Instructions for the task: When you reach the listing below, copy each line exactly.
---
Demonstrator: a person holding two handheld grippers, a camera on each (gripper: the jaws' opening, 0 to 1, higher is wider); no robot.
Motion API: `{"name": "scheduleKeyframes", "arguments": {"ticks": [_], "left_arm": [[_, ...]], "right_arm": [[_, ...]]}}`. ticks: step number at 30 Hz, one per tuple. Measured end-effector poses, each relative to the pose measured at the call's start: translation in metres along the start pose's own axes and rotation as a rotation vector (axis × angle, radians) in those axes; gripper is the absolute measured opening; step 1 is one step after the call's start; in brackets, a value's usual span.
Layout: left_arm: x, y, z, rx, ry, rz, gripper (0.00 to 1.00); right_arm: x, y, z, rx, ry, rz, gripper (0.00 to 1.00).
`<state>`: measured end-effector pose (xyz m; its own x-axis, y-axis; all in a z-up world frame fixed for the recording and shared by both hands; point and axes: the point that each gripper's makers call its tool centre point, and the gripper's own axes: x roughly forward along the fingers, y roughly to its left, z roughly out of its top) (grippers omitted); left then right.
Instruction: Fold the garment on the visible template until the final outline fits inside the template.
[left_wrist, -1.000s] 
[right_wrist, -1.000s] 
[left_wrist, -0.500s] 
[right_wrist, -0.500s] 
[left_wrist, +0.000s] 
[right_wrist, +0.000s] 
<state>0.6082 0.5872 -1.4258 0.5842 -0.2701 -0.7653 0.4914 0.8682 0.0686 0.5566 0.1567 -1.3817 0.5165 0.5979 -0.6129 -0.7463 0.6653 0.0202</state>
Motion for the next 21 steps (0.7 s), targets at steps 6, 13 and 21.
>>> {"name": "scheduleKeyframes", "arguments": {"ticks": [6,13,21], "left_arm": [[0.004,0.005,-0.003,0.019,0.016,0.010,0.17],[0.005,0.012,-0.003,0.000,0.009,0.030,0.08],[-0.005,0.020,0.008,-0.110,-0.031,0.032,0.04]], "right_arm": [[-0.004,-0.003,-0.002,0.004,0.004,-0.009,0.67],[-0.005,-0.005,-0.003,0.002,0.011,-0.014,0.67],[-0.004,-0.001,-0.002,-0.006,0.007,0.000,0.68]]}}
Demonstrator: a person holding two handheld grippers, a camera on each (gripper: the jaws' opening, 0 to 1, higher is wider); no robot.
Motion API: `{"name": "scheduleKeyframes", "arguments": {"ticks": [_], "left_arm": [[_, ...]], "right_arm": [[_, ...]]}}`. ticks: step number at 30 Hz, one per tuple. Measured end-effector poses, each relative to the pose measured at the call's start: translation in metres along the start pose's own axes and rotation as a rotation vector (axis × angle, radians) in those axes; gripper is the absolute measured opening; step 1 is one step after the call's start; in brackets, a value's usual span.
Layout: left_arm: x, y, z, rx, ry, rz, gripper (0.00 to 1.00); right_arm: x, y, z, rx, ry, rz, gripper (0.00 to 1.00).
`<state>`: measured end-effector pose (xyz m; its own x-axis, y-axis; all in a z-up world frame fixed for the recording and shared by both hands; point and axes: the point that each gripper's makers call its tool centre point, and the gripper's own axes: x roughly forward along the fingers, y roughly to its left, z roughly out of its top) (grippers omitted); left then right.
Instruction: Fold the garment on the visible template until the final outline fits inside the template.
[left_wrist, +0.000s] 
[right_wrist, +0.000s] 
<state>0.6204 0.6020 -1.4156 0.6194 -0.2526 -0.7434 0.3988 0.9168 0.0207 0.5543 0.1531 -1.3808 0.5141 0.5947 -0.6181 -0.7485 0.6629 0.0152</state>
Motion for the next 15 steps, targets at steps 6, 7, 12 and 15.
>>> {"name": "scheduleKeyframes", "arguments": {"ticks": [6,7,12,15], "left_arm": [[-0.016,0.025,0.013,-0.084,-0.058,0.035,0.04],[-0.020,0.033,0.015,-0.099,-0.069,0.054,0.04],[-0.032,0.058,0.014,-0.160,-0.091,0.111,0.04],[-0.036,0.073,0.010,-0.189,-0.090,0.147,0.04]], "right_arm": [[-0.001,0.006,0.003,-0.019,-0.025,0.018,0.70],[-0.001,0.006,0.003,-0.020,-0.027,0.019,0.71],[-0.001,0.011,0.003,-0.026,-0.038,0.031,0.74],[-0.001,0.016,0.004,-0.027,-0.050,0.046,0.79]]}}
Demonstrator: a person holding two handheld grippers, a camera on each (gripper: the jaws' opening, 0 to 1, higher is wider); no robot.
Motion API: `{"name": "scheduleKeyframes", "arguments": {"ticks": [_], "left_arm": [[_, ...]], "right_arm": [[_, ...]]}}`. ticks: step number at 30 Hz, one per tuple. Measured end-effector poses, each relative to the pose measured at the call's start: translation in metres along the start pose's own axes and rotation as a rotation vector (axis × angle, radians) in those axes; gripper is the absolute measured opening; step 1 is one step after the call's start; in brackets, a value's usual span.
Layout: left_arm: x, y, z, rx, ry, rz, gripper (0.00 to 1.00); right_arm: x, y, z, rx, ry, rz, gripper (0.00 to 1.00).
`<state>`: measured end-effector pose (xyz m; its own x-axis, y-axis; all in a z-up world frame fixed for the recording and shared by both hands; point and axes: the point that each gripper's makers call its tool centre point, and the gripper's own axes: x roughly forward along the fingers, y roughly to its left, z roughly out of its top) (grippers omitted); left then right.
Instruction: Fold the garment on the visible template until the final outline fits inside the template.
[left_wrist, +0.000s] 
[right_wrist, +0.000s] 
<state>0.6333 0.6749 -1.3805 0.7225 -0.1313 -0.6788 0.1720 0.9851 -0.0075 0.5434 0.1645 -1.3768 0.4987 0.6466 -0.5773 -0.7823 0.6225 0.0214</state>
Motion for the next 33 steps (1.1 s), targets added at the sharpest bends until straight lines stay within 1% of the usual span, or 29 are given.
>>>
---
Solution to the problem:
Demonstrator: a person holding two handheld grippers, a camera on each (gripper: the jaws' opening, 0 to 1, higher is wider); no robot.
Motion API: `{"name": "scheduleKeyframes", "arguments": {"ticks": [_], "left_arm": [[_, ...]], "right_arm": [[_, ...]]}}`. ticks: step number at 30 Hz, one per tuple. Measured end-effector poses, each relative to the pose measured at the call's start: translation in metres along the start pose's own axes and rotation as a rotation vector (axis × angle, radians) in those axes; gripper is the absolute measured opening; step 1 is one step after the call's start; in brackets, a value's usual span.
Layout: left_arm: x, y, z, rx, ry, rz, gripper (0.00 to 1.00); right_arm: x, y, z, rx, ry, rz, gripper (0.00 to 1.00).
`<state>`: measured end-effector pose (xyz m; its own x-axis, y-axis; all in a z-up world frame fixed for the recording and shared by both hands; point and axes: the point that each gripper's makers call its tool centre point, and the gripper's own axes: x roughly forward along the fingers, y roughly to its left, z roughly out of its top) (grippers omitted); left then right.
Instruction: Fold the garment on the visible template until the final outline fits inside the template.
[left_wrist, -1.000s] 
[right_wrist, -1.000s] 
[left_wrist, -0.500s] 
[right_wrist, -0.500s] 
[left_wrist, +0.000s] 
[right_wrist, +0.000s] 
<state>0.6082 0.5872 -1.4258 0.5842 -0.2701 -0.7653 0.4914 0.8682 0.0686 0.5566 0.1567 -1.3817 0.5165 0.5979 -0.6129 -0.7463 0.6653 0.0202</state>
Motion for the next 21 steps (0.7 s), targets at steps 6, 13 and 21.
>>> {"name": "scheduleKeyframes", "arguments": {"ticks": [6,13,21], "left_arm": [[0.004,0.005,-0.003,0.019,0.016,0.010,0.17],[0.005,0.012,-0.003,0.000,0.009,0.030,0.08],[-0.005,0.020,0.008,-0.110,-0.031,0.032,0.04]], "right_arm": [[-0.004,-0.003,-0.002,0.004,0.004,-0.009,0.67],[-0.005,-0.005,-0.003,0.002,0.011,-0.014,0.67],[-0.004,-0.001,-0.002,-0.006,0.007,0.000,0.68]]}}
Demonstrator: a person holding two handheld grippers, a camera on each (gripper: the jaws' opening, 0 to 1, higher is wider); no robot.
Motion API: `{"name": "scheduleKeyframes", "arguments": {"ticks": [_], "left_arm": [[_, ...]], "right_arm": [[_, ...]]}}`. ticks: step number at 30 Hz, one per tuple. Measured end-effector poses, each relative to the pose measured at the call's start: translation in metres along the start pose's own axes and rotation as a rotation vector (axis × angle, radians) in those axes; gripper is the absolute measured opening; step 1 is one step after the call's start; in brackets, a value's usual span.
Layout: left_arm: x, y, z, rx, ry, rz, gripper (0.00 to 1.00); right_arm: x, y, z, rx, ry, rz, gripper (0.00 to 1.00).
`<state>`: measured end-effector pose (xyz m; its own x-axis, y-axis; all in a z-up world frame fixed for the recording and shared by both hands; point and axes: the point that each gripper's makers call its tool centre point, and the gripper's own axes: x roughly forward along the fingers, y roughly to its left, z roughly out of its top) (grippers omitted); left then right.
Instruction: Fold the garment on the visible template until the final outline fits inside the template.
[left_wrist, +0.000s] 
[right_wrist, +0.000s] 
<state>0.6204 0.6020 -1.4156 0.6194 -0.2526 -0.7434 0.3988 0.9168 0.0207 0.5543 0.1531 -1.3808 0.5141 0.5947 -0.6181 -0.7485 0.6629 0.0152</state>
Motion for the next 15 steps, targets at steps 6, 7, 12 and 15.
>>> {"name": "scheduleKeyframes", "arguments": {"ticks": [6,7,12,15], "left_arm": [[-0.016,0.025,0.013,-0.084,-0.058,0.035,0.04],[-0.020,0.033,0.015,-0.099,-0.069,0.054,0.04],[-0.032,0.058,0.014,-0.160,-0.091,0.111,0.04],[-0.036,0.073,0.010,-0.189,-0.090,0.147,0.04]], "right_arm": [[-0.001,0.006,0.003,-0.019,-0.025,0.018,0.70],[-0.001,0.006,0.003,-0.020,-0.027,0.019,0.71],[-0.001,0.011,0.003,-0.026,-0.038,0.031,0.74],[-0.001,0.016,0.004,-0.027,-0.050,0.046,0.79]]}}
Demonstrator: a person holding two handheld grippers, a camera on each (gripper: the jaws' opening, 0 to 1, higher is wider); no robot.
Motion API: `{"name": "scheduleKeyframes", "arguments": {"ticks": [_], "left_arm": [[_, ...]], "right_arm": [[_, ...]]}}`. ticks: step number at 30 Hz, one per tuple. Measured end-effector poses, each relative to the pose measured at the call's start: translation in metres along the start pose's own axes and rotation as a rotation vector (axis × angle, radians) in those axes; gripper is the absolute measured opening; step 1 is one step after the call's start; in brackets, a value's usual span.
Layout: left_arm: x, y, z, rx, ry, rz, gripper (0.00 to 1.00); right_arm: x, y, z, rx, ry, rz, gripper (0.00 to 1.00).
`<state>`: measured end-effector pose (xyz m; its own x-axis, y-axis; all in a z-up world frame fixed for the recording and shared by both hands; point and axes: the point that each gripper's makers call its tool centre point, and the gripper's own axes: x roughly forward along the fingers, y roughly to its left, z roughly out of its top) (grippers omitted); left then right.
Instruction: Fold the garment on the visible template until the final outline fits inside the template.
[left_wrist, +0.000s] 
[right_wrist, +0.000s] 
<state>0.6333 0.6749 -1.3805 0.7225 -0.1313 -0.6788 0.1720 0.9851 -0.0075 0.5434 0.1645 -1.3768 0.4987 0.6466 -0.5773 -0.7823 0.6225 0.0214</state>
Motion for the next 33 steps (1.1 s), targets added at the sharpest bends until straight lines stay within 1% of the usual span, or 29 are given.
>>>

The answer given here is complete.